The Relationship Between Student Sense of Belonging and Suspension Rates
Baynum, Timothy, Curry School of Education, University of Virginia
Esposito, James, Curry School of Education, University of Virginia
Hampton, Mark, University Budget Office, University of Virginia
Linnartz, Linda, Curry School of Education, University of Virginia
The most common form of discipline employed in American schools is suspension (Skiba & Knesting, 2002). However, a significant amount of contemporary data reveals that suspensions lack positive outcomes, and do not solve behavior issues. Research denotes the same students are suspended over and over for minor offenses including disruptive behavior, insubordination, and refusal to complete work (Skiba & Knesting, 2002). The purpose of this research was to determine the extent to which student sense of belonging accounts for the variability in out-of-school suspension rates over and above that attributed to race. To achieve this purpose, a descriptive, correlation study was used. The sample population for this study included all eighth students from four middle schools in one southwest Virginia school district. The unit of analysis for this study was the student. The investigator conducted a district-wide survey of all eighth-grade students, to collect belongingness scores using Goodenow's (1993) Psychological Sense of School Membership (PMMS) in November and December 2012. The investigator sought and received permission to access archival discipline data for participating students for the 2010-11, 2011-12 and 2012-13 school years. Possible relationships between belongingness and suspension, suspension frequency, and reasons for suspensions were initially anticipated to be examined through Analysis of Covariance (ANCOVA), above and beyond that associated to race. However, due to problems with methodology, an Analysis of Covariance was not viable; therefore an Analysis of Variance (ANOVA) and Pearson correlations were employed.

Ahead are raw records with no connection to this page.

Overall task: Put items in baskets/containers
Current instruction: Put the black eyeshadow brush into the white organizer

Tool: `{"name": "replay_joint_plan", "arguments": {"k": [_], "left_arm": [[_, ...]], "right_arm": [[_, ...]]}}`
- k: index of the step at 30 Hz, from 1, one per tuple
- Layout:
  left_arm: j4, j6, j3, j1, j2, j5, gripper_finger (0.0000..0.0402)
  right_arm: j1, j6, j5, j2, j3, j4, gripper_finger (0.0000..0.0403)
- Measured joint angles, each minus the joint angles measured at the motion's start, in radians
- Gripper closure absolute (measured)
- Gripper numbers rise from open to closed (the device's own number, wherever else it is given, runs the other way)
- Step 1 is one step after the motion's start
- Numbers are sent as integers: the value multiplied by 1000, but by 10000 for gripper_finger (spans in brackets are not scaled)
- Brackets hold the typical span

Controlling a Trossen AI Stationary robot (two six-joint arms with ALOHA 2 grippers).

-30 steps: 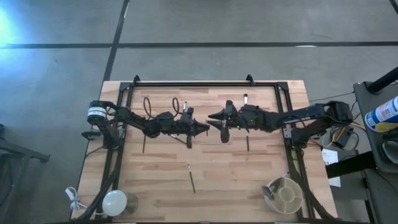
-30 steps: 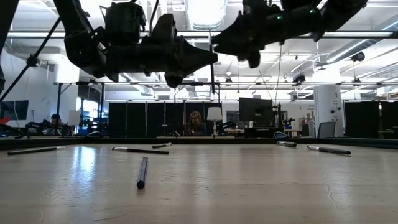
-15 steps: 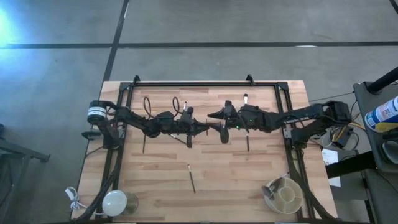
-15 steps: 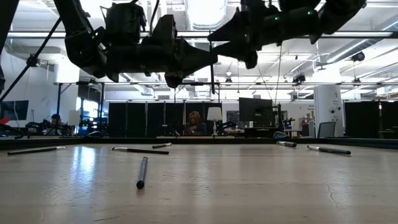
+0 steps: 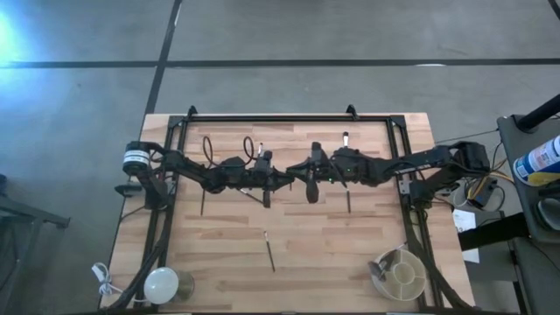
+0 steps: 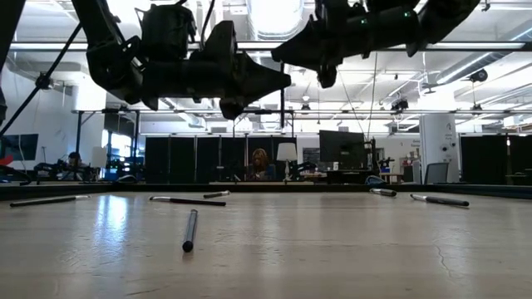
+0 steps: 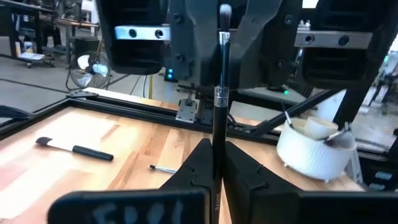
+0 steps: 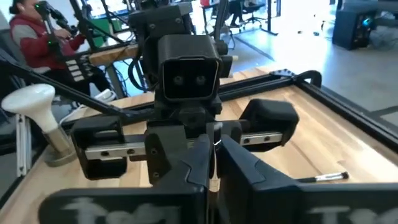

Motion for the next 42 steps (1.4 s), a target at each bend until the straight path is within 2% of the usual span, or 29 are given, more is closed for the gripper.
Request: {"name": "replay_joint_plan", "arguments": {"k": [8,15,20,23,27,31,42], "left_arm": [[-17,-46,0,4,0,34,346],[-29,-26,-2,12,0,14,328],[-26,-25,-2,18,0,27,327],[-27,-24,-2,18,0,26,326],[-33,-17,-2,18,0,30,326],[-35,-5,-2,19,0,29,326],[-55,4,-2,19,0,30,326]], "right_arm": [[78,-14,33,-168,-1,-277,388],[275,77,185,-386,-1,-634,389],[449,173,369,-511,-2,-777,389],[538,254,404,-581,-2,-887,389],[642,431,417,-649,27,-1088,389],[739,622,392,-662,101,-1309,390],[936,1052,205,-502,328,-1706,390]]}}
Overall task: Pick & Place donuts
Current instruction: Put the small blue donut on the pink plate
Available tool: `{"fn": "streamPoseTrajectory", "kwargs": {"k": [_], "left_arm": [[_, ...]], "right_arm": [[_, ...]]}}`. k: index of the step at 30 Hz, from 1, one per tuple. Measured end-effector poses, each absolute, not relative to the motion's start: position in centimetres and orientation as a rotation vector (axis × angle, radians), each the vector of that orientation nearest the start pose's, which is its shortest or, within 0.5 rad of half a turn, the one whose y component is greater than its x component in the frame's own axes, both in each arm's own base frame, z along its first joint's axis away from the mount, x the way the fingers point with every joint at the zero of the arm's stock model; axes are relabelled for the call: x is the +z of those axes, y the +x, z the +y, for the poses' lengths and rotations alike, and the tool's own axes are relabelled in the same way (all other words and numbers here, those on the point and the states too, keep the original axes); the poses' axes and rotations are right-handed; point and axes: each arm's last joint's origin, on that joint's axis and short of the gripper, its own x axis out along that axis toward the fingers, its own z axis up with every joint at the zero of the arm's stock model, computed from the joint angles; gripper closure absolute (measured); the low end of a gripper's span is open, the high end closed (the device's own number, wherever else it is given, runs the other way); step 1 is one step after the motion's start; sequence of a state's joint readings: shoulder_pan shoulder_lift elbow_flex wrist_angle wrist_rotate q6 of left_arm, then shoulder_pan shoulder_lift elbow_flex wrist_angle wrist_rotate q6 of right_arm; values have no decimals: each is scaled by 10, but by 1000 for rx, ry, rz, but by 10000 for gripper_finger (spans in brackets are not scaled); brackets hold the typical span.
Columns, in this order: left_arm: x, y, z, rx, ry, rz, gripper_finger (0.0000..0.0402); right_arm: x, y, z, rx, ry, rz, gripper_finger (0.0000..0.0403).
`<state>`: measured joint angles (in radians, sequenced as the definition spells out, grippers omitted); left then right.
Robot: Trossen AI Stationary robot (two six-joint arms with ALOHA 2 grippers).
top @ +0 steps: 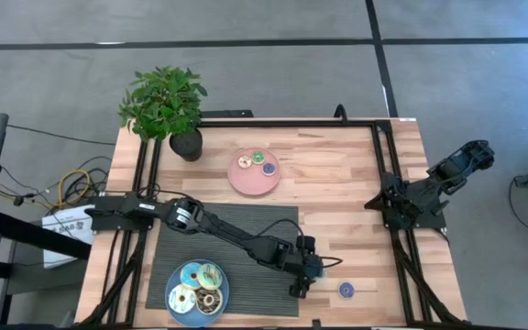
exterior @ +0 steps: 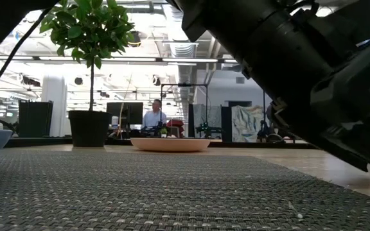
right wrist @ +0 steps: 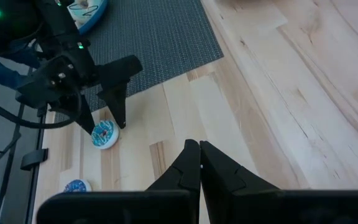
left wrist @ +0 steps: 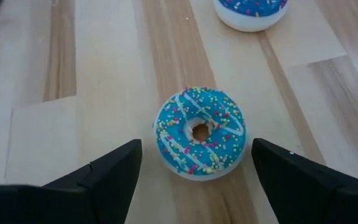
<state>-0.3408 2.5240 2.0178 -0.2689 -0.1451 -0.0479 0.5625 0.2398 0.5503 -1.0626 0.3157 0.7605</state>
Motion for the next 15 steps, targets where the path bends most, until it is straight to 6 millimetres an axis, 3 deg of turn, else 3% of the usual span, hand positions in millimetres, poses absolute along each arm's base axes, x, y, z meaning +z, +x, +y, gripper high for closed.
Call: {"fn": "streamPoseTrajectory", "kwargs": {"k": [15], "left_arm": [[110,521,-182,-143,66,739,131]], "right_arm": [[233,45,18,-33,408,724,403]]}}
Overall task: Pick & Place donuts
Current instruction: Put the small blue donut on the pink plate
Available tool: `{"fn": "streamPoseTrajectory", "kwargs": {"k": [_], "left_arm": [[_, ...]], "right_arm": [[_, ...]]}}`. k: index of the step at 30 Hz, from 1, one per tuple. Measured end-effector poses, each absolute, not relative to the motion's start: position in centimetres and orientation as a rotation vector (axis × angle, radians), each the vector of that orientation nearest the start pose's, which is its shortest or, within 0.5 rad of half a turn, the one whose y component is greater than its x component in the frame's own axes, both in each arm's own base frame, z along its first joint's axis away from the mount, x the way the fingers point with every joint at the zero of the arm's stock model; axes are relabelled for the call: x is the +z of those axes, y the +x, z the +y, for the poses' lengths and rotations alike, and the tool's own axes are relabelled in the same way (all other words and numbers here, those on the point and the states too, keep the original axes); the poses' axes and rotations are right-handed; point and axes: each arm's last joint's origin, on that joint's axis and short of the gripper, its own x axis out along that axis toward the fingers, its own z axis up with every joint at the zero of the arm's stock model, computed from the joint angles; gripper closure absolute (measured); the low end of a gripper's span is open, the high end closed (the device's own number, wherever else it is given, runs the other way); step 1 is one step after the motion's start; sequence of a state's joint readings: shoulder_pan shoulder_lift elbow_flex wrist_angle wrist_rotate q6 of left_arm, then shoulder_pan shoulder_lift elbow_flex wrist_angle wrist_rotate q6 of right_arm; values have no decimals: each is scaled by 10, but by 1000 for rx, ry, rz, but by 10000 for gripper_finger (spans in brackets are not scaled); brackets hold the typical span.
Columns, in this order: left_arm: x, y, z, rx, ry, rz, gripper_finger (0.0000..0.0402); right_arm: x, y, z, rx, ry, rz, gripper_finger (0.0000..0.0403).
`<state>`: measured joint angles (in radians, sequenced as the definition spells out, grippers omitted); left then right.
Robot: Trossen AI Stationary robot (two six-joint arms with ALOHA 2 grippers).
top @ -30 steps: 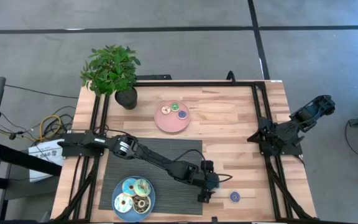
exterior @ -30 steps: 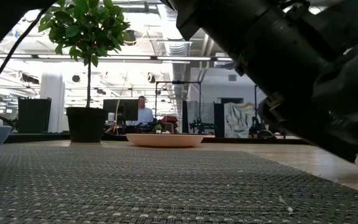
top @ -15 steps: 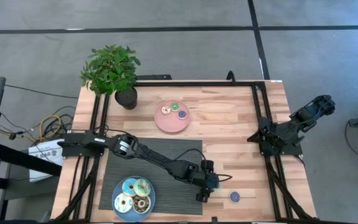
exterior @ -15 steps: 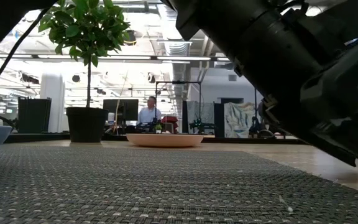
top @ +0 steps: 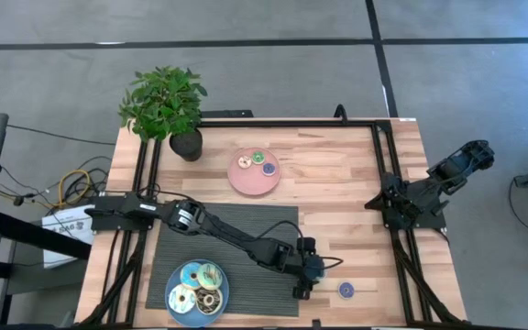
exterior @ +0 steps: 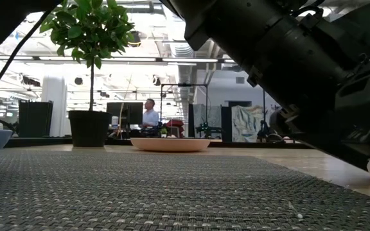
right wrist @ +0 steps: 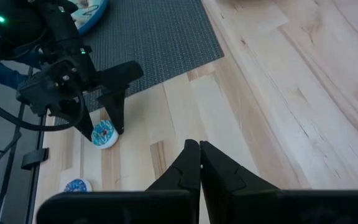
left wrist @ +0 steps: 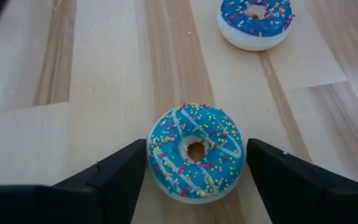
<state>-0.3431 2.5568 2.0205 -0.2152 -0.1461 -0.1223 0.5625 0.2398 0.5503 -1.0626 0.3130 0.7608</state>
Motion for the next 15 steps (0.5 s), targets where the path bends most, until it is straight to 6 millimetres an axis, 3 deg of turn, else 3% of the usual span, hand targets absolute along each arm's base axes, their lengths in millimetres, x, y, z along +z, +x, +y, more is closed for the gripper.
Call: {"fn": "streamPoseTrajectory", "kwargs": {"k": [15], "left_arm": [[108,521,-182,-136,50,744,176]], "right_arm": [[233,45,18,-33,408,725,403]]}}
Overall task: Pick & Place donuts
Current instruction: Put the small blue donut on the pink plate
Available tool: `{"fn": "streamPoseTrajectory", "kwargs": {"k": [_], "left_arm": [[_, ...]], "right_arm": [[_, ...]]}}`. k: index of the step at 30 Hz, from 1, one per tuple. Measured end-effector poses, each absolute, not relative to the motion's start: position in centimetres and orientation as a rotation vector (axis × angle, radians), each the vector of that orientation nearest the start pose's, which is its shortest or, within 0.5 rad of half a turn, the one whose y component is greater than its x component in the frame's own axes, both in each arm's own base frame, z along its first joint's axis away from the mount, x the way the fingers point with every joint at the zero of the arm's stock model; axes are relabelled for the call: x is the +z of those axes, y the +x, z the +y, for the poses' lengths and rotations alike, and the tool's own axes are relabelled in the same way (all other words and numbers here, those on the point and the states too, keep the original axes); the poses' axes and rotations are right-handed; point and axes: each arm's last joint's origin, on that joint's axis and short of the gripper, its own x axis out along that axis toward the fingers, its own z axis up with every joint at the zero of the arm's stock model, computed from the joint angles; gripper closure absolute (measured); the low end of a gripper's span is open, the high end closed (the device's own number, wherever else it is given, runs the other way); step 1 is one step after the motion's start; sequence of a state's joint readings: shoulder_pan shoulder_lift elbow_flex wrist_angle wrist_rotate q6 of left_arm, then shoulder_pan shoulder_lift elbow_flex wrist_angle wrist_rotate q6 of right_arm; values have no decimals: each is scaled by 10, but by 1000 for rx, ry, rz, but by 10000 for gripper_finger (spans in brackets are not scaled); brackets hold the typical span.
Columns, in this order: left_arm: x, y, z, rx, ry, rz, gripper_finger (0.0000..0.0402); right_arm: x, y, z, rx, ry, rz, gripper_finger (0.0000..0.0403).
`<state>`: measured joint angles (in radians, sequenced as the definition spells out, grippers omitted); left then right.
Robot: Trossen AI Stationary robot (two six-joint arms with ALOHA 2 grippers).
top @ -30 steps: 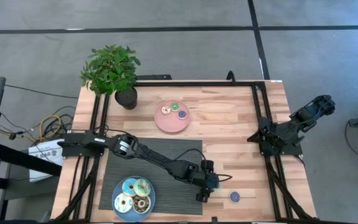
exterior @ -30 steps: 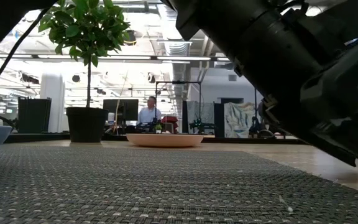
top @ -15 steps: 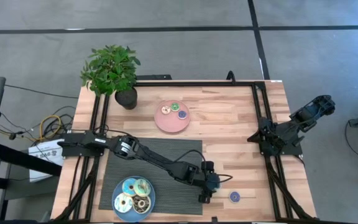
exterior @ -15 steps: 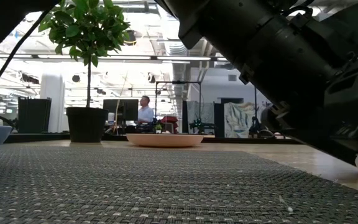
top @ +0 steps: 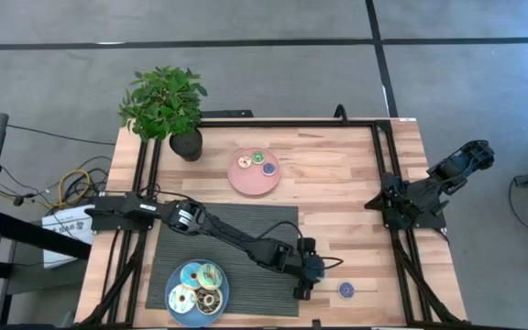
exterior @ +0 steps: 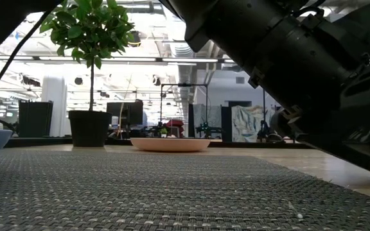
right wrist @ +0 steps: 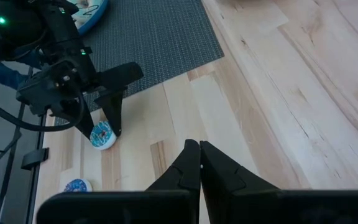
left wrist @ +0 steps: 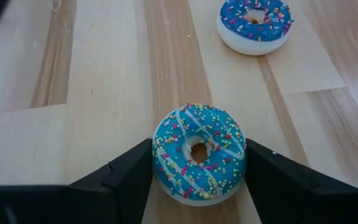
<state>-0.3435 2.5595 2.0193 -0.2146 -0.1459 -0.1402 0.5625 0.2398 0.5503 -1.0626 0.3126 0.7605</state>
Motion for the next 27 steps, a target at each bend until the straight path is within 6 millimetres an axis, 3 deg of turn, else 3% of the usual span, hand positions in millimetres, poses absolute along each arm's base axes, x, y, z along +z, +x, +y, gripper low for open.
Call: {"fn": "streamPoseTrajectory", "kwargs": {"k": [9,14,17,21,27], "left_arm": [[110,521,-182,-114,33,737,184],[124,521,-174,-20,34,715,184],[139,523,-167,51,26,669,184],[164,525,-152,192,-111,590,184],[203,526,-109,388,-383,488,184]], "right_arm": [[233,45,18,-32,408,725,403],[233,45,18,-32,408,725,403],[233,45,18,-32,408,725,403],[233,45,18,-32,408,725,403],[233,45,18,-32,408,725,403]]}}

One hundred forty one students out of 693 participated, sixteen non-White students participated, none of which had been suspended. The low response rate, especially from suspended minority students, resulted in the revision of study's research questions to include belonging's relationship to all exclusionary discipline practices. Due to methodological limitations, and a low response rate, the study showed no statistically significant relationship between the two.
A number of implications for practice and future research are discussed, including recommendations for alternative research designs, larger sample sizes, and other methodologies to expand response rate and statistical significance.